→ **ACTION ITEM**: Repeat every line of the data verbatim.

→ **DATASET CONTENT**:
+ + + + +

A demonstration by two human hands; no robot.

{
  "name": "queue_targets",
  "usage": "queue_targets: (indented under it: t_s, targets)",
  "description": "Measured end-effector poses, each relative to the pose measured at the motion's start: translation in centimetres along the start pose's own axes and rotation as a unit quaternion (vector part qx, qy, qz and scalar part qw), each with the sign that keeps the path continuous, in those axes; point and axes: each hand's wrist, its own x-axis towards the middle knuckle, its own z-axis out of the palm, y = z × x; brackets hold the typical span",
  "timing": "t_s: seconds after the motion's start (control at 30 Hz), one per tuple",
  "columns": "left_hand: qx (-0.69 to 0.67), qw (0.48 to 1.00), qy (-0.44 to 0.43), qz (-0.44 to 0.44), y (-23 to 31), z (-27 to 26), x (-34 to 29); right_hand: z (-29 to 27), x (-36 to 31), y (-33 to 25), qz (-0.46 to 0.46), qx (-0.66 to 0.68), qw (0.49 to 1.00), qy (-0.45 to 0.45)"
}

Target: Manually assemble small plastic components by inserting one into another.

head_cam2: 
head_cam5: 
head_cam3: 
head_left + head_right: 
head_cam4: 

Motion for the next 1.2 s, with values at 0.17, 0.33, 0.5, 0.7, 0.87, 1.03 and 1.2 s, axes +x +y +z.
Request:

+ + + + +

→ **ANSWER TO THIS PROBLEM**:
A demonstration by two human hands; no robot.

{
  "name": "queue_targets",
  "usage": "queue_targets: (indented under it: t_s, targets)",
  "description": "Measured end-effector poses, each relative to the pose measured at the motion's start: translation in centimetres along the start pose's own axes and rotation as a unit quaternion (vector part qx, qy, qz and scalar part qw), each with the sign that keeps the path continuous, in those axes; point and axes: each hand's wrist, its own x-axis towards the middle knuckle, its own z-axis out of the palm, y = z × x; brackets hold the typical span",
  "timing": "t_s: seconds after the motion's start (control at 30 Hz), one per tuple",
  "columns": "left_hand: qx (-0.69 to 0.67), qw (0.48 to 1.00), qy (-0.44 to 0.43), qz (-0.44 to 0.44), y (-23 to 31), z (-27 to 26), x (-34 to 29); right_hand: z (-29 to 27), x (-36 to 31), y (-33 to 25), qz (-0.46 to 0.46), qx (-0.66 to 0.68), qw (0.49 to 1.00), qy (-0.45 to 0.45)"
}

Target: Manually assemble small plastic components by inserting one into another.

head_cam2: 
head_cam5: 
head_cam3: 
head_left + head_right: 
head_cam4: 

Motion for the next 1.2 s, with values at 0.17, 0.33, 0.5, 0.7, 0.87, 1.03 and 1.2 s, axes +x +y +z.
Request:

What was asked now has a complete answer.